The good news is goal development offers growth opportunities. Going further, the goal development phase may be the therapeutically richest part of psychotherapy. Engaging daily activities toward a long-standing desire requires activating personal agency, congruence, ethics, hope, integrity, purpose, virtues, and vulnerability—particularly important for clients who have experienced frustrated needs, trauma, poverty, protracted marginalization, and/or perceive a foreshortened future.  


Systems Thinking as Conceptual Framework

Systems thinking is best summarized as: “Attention to organization, to the relationship between parts, to the concentration on patterned rather than on linear relationships, to a consideration of events in the context in which they are occurring rather than an isolation of events from their environmental context.” (Steinglass, 1978).

The systems framework requires a conceptual shift that goes against the linear, cause and effect, explanatory quest historically and culturally rooted in scientific thinking.  Asking what and how interactional questions versus individually oriented why questions are easier said than done - yet, the very practice of doing so (that is, a focus on mutual-causes interactions) is the cornerstone of systemic therapy.  


Exploring, Inquiring, Narrowing & Expanding

People are anxious to improve their circumstances but are unwilling to improve themselves; they therefore remain bound.

~James Allen, As a Man Thinketh

Ambiguities abound in everyday narratives and are often resolved tacitly—without our explicit awareness —in the vast majority of cases (Mahoney, 1991). Connecting clients explicitly to their lived experience through active exploratory process contributes to favorable therapeutic outcomes for clients, more accurately representative assessments for clinicians (Gilligan & Price, 1993; Ruesch, 1961), and is key to assessing the presenting concern(s) reported for therapy by clients - particularly when clients are mystified, or their experience is befuddled by ambivalence.

Exploring, inquiring, narrowing, and expanding a client’s report, in contrast to the therapist's perception, projection, and interpretation, provides meaningful discourse on the client’s presenting concern(s) and facilitates anchoring the client's goal. 

Respectfulness is critical to therapeutic inquiry - which is diminished when clients are questioned. 


The Dilemma of Change

There are only two tragedies in life: not getting what you want—and getting it.
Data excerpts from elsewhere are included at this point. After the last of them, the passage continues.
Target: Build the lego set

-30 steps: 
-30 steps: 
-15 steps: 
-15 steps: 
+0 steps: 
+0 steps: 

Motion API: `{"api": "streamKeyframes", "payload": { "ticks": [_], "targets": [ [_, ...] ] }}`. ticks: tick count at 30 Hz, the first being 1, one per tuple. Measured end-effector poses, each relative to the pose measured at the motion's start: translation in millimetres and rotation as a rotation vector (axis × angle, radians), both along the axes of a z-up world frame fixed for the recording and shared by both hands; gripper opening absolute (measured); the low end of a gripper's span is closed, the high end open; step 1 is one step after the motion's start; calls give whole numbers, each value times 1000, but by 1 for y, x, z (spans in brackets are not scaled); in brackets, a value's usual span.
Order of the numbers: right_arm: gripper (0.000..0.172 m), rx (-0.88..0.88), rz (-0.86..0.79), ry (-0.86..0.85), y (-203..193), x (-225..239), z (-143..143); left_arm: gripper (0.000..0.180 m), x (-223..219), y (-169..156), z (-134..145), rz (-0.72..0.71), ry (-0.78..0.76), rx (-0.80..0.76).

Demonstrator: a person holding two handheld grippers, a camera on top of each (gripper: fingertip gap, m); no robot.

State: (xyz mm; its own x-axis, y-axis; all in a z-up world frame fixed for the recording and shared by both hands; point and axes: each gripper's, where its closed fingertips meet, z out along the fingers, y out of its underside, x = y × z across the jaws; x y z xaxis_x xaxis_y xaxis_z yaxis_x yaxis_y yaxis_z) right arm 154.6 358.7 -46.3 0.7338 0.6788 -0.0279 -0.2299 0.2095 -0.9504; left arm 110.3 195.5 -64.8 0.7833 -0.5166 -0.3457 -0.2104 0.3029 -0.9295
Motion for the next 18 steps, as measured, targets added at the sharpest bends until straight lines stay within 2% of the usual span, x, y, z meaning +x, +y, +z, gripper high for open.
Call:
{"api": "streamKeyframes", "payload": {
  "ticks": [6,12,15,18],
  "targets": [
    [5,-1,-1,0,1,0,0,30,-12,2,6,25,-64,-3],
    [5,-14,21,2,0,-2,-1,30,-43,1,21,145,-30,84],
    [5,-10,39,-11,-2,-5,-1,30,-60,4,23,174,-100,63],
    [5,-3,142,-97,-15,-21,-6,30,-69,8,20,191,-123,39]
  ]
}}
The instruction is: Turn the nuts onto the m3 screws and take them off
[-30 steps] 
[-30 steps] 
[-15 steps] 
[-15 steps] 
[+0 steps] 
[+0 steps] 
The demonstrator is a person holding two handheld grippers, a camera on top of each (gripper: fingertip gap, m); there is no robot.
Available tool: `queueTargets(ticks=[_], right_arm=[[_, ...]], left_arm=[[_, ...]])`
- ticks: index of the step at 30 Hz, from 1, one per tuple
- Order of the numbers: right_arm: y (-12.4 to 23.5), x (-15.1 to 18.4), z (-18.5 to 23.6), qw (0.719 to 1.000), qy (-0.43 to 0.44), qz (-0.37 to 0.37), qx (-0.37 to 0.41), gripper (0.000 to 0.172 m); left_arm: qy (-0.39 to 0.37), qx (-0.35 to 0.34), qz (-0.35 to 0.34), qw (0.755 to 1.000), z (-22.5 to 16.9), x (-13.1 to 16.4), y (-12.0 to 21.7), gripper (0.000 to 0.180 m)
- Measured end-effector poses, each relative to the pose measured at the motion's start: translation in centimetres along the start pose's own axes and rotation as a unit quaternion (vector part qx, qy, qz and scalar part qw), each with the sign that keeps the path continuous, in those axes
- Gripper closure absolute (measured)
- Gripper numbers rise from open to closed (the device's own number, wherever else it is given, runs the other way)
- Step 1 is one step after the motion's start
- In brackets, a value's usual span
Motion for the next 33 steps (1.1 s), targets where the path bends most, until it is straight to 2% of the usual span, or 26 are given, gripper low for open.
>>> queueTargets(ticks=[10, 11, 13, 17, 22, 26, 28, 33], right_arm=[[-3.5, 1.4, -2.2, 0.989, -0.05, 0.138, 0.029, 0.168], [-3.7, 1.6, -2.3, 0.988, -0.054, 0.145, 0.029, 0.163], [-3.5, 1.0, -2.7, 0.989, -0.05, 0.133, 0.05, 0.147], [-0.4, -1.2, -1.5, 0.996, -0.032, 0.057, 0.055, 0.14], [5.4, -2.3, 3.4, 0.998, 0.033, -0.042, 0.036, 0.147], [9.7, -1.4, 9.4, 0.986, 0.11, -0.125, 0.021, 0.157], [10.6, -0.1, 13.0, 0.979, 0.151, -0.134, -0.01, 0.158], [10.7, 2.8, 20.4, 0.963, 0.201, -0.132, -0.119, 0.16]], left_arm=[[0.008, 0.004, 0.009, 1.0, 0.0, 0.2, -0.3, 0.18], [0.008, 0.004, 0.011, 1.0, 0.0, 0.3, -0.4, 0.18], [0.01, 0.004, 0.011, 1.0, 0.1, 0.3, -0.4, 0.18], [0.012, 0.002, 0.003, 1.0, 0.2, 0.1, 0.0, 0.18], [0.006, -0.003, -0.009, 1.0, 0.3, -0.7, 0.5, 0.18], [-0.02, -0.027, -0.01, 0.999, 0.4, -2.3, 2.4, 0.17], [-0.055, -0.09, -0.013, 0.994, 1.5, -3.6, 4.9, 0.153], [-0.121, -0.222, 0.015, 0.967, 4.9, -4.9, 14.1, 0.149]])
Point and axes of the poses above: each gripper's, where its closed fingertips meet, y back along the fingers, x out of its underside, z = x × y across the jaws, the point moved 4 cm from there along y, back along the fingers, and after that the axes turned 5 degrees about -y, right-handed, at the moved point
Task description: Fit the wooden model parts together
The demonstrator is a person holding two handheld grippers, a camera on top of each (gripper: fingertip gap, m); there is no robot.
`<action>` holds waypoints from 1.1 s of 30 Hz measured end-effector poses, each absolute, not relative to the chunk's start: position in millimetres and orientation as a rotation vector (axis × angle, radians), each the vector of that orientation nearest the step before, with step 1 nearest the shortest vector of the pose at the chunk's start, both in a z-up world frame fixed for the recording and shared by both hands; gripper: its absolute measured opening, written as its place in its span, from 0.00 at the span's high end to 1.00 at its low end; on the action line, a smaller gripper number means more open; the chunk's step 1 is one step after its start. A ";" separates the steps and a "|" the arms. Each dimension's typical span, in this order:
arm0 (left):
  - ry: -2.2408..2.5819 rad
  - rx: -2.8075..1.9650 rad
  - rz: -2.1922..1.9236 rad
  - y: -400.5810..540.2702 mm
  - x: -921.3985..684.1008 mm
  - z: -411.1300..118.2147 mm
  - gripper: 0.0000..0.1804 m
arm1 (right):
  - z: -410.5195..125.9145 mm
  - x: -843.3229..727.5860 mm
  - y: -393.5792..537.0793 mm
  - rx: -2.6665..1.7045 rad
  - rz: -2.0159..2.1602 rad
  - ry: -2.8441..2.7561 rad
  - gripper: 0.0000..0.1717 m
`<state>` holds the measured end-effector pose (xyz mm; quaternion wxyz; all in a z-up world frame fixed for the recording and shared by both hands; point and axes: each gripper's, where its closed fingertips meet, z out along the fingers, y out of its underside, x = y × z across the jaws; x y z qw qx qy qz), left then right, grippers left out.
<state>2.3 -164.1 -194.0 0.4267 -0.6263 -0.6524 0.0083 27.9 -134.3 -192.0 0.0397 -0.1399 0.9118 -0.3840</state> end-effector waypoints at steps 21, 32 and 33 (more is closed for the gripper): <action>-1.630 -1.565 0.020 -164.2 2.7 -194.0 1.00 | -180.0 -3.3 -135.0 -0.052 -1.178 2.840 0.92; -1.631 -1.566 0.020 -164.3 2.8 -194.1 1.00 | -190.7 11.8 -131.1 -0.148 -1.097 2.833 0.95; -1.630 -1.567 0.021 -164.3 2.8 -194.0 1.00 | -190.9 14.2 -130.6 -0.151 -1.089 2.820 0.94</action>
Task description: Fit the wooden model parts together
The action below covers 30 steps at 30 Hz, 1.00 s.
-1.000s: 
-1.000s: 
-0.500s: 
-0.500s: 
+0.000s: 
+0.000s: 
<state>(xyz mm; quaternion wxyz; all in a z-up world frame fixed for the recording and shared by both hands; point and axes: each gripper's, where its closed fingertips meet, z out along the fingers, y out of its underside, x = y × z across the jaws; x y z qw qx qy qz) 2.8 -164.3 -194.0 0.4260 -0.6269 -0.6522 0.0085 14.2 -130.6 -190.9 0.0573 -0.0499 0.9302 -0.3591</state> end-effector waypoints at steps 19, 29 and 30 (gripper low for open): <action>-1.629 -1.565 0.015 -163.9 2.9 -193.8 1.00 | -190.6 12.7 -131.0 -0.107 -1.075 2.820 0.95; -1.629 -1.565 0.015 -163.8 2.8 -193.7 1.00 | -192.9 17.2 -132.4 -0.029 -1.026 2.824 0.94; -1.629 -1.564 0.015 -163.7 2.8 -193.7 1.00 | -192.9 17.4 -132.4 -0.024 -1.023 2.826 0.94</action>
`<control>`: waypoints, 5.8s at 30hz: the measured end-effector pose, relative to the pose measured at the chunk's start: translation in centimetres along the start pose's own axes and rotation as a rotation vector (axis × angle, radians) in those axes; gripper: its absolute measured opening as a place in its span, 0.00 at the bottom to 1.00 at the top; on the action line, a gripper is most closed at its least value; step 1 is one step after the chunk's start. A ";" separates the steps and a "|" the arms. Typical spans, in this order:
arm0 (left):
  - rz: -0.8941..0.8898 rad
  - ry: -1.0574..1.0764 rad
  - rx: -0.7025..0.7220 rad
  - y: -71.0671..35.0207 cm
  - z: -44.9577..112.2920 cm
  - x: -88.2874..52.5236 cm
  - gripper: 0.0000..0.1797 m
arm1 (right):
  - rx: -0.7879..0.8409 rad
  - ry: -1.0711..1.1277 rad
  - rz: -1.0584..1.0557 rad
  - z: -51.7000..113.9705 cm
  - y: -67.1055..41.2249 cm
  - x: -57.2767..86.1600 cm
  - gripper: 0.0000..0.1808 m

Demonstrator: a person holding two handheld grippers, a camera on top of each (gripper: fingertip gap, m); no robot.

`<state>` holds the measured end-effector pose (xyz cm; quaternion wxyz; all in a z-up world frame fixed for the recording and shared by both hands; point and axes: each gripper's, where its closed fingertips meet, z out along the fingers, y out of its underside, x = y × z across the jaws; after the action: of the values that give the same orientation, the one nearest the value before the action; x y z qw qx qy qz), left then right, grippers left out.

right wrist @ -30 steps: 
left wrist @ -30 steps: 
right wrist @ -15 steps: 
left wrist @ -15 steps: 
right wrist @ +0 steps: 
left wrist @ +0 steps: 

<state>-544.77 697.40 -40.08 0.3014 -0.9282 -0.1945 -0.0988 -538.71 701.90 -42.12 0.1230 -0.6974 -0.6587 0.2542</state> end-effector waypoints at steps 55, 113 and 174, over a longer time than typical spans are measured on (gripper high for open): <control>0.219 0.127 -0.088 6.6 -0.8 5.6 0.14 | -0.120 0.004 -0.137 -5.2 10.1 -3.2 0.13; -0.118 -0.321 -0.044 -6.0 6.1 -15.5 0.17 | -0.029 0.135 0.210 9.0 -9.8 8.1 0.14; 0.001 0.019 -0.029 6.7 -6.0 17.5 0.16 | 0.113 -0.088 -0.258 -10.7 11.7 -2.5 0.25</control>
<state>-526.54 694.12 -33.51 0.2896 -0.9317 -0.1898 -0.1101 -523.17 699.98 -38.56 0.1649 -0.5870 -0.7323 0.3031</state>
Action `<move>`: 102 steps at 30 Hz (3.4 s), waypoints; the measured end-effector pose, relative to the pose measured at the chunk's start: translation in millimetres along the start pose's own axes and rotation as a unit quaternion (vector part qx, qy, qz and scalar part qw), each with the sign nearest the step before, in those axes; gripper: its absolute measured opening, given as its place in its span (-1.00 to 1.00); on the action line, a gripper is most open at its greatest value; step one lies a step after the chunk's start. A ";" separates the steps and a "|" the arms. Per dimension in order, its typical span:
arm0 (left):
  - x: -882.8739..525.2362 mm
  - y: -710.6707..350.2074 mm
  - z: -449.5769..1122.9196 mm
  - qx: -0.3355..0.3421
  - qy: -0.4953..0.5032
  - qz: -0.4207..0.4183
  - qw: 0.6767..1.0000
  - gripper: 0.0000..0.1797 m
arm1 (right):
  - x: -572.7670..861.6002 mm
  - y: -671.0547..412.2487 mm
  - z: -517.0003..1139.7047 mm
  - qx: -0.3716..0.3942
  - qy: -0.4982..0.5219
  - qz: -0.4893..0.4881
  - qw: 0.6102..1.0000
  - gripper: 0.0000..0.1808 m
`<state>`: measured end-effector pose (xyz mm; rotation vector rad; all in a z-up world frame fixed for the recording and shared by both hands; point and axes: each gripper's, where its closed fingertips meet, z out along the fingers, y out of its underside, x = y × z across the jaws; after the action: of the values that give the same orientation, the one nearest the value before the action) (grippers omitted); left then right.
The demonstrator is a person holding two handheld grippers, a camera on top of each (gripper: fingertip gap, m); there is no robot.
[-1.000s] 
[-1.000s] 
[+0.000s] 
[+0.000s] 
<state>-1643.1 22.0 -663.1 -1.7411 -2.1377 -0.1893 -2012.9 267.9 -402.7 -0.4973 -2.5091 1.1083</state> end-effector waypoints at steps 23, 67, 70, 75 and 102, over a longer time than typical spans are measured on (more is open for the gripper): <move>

~ Oscar Wilde, Lady Windmere's Fan

A concretely defined and practically reachable goal safeguards the client against getting caught up in homeostasis and compounding/repeating rather than taking new actions (Watzlawick, Weakland & Fisch, 1974, p. 111). Once a single transformative client goal is established, there is additional therapeutic value in exploring the concerns that may keep clients from reaching their goal. Therapists who fail to explore the risks a client may face in reaching their goal, unwittingly facilitate their client's return to homeostasis - dynamic self-stabilizing processes.


H. Luis Vargas, PhD, MFT

Theories and Interventions

I have extensive in-depth knowledge of a wide variety of theories - including the foundational systemic theories and evidence-based approaches. I value creativity and non-conventional approaches. I will work with creative/original and uniquely integrated models in progress. As a supervisor, this means I will work with your theory of choice, not my own.


References

Chaleff, I. (2009). The courageous follower; standing up to and for our leaders (3rd ed.). Berrett-Koehler Publishers, inc. 

Gilligan, S., & Price, R. (Eds.). (1983). Therapeutic conversations (1st ed.). W.W. Norton & Company.

Hofman, S., Hayes, D., & Lorscheid, D.N. (2021). Learning process-based therapy.  New Harbinger Publications. 

Mahoney, M.J., (1991). Human change processes. Basic Books

Ruesch, J. (1961). Therapeutic conversation. W.W. Norton & Company. 

Satir, V. (1988). The new people making. Science and Behavior Books, Inc.

Steinglass, P. (1978). The conceptualization of marriage from a systems theory perspective. In Paolino T. J., McCrady B. S. (Eds.), Marriage and marital therapy: Psychoanalytic, behavioral, and systems theory perspectives (pp. 298-306). New York, NY: Brunner/Mazel Publishers.

Watzlawick, P., Weakland, J. H. & Fisch, R. (1974). Change (1st ed.). W.W. Norton & Company.